BZOJ 2402 陶陶的难题II (树链剖分、线段树、凸包、分数规划)
毒瘤,毒瘤,毒瘤……
\(30000\)這個數據范圍,看上去就是要搞事的啊。。。
題目鏈接: https://www.lydsy.com/JudgeOnline/problem.php?id=2402
題解:
首先化式子: 假設二分的答案為\(mid\)則\(\frac{y_i+q_j}{x_i+p_j}\ge mid, y_i+q_j\ge mid(x_i+p_j), y_i-mid\times x_i+q_j-mid\times p_j\ge 0\)

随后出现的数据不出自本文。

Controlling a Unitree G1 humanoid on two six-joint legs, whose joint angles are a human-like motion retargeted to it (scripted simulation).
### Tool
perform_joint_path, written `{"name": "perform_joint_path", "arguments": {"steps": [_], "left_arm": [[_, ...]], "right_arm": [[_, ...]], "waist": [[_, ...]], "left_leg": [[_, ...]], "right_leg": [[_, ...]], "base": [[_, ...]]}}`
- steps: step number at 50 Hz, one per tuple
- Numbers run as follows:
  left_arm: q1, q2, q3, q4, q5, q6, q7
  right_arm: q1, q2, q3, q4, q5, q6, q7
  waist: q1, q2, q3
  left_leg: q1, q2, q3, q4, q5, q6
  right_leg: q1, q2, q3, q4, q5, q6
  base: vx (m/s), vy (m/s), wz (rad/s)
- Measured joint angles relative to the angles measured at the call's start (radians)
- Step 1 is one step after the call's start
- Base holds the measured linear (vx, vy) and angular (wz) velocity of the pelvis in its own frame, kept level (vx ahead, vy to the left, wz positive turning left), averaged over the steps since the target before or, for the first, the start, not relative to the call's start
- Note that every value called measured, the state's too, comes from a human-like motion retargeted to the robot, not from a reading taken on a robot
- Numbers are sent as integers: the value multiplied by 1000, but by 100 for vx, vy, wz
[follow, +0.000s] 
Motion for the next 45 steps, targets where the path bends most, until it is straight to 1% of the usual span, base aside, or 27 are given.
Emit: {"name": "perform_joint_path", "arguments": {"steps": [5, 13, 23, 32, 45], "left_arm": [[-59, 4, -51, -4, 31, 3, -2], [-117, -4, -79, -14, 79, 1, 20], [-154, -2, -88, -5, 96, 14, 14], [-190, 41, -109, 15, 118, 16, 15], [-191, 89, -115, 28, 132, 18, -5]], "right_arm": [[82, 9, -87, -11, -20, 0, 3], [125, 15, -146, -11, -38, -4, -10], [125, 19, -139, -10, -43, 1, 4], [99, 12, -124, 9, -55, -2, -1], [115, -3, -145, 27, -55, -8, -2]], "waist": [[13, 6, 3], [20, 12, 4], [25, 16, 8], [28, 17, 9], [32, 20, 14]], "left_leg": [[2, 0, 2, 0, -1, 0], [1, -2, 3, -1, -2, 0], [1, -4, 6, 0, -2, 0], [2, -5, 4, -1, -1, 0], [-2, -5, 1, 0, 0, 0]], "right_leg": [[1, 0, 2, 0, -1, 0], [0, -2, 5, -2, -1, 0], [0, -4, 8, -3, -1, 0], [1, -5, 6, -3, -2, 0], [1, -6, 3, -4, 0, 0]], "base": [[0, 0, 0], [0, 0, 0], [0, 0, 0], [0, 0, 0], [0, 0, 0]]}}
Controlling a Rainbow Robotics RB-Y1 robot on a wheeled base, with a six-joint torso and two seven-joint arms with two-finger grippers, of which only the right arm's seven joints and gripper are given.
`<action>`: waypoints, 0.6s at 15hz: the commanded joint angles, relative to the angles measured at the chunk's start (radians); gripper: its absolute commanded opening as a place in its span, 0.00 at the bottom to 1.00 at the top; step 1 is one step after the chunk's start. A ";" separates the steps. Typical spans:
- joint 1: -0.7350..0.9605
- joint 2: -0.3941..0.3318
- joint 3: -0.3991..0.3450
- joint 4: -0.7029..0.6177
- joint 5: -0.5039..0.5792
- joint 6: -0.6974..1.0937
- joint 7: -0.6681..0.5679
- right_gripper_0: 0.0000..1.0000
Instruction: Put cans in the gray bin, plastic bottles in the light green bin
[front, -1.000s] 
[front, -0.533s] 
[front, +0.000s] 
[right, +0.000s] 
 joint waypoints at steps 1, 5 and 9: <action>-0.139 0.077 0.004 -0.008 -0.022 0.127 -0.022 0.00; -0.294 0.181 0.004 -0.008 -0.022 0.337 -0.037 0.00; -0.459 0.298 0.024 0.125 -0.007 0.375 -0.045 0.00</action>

那么我們實際上就是要找一個\(i\)使得\(-x_i\times mid+y_i\)最大,同理找一個\(j\)使得\(-p_j\times mid+q_j\)最大,這兩個任務完全一樣,現在就討論前者
為了方便(強迫癥)讓我們把它變成\(-a_ix+b_i\)的形式
仿照斜率優化的思路,如果\(a_i<a_j\),那么\(i\)不劣于\(j\)當且僅當\(-a_ix+b_i\ge -a_jx+b_j, x\ge \frac{b_j-b_i}{a_j-a_i}\).

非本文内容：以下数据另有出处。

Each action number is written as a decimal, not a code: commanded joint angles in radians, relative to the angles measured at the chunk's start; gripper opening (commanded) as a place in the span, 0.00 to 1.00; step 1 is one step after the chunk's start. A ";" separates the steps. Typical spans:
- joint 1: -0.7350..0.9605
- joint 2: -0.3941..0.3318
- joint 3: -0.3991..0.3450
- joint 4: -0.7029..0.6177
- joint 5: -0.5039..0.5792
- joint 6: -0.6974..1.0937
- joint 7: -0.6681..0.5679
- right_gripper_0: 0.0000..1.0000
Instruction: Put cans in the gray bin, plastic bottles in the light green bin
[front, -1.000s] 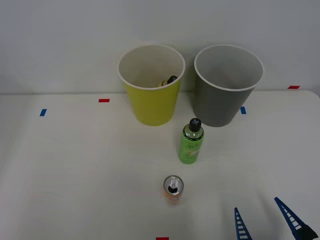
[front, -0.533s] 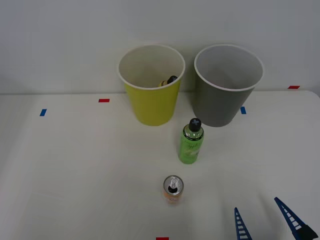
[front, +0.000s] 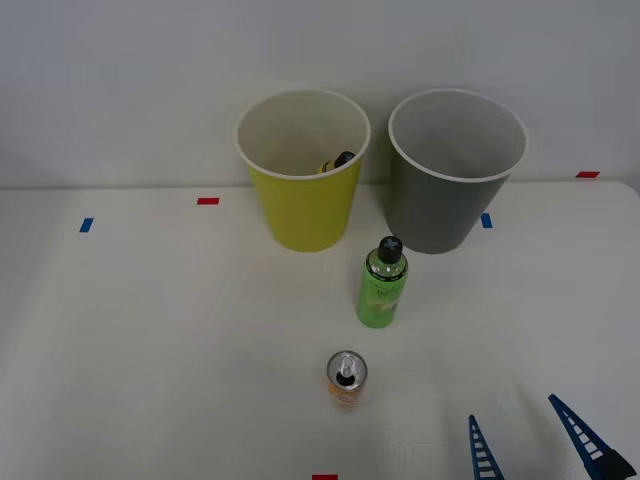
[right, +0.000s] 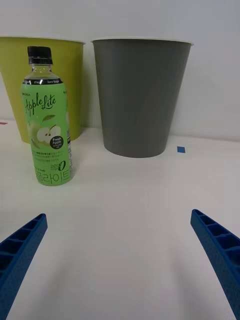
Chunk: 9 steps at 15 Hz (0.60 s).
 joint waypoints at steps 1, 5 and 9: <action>0.000 0.000 0.000 0.000 0.000 0.000 0.000 1.00; 0.000 0.000 0.000 0.000 0.000 0.000 0.000 1.00; 0.000 0.000 0.000 0.000 0.000 0.000 0.000 1.00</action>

那么假設有并排著的三個點\(i,j,k,a_i<a_j<a_k\), 則\(i\)不劣于\(j\)當且僅當\(x\ge \frac{b_j-b_i}{a_j-a_i}\), \(k\)不劣于\(j\)當且僅當\(x\le \frac{b_k-b_j}{a_k-a_j}\), 如果\(\frac{b_j-b_i}{a_j-a_i}\le \frac{b_k-b_j}{a_k-a_j}\), 那么對于任何\(x\)上面兩個條件至少有一個成立,那么\(j\)就是無用的。也就是說有用的點一定滿足斜率遞減,在上凸殼的左半邊上。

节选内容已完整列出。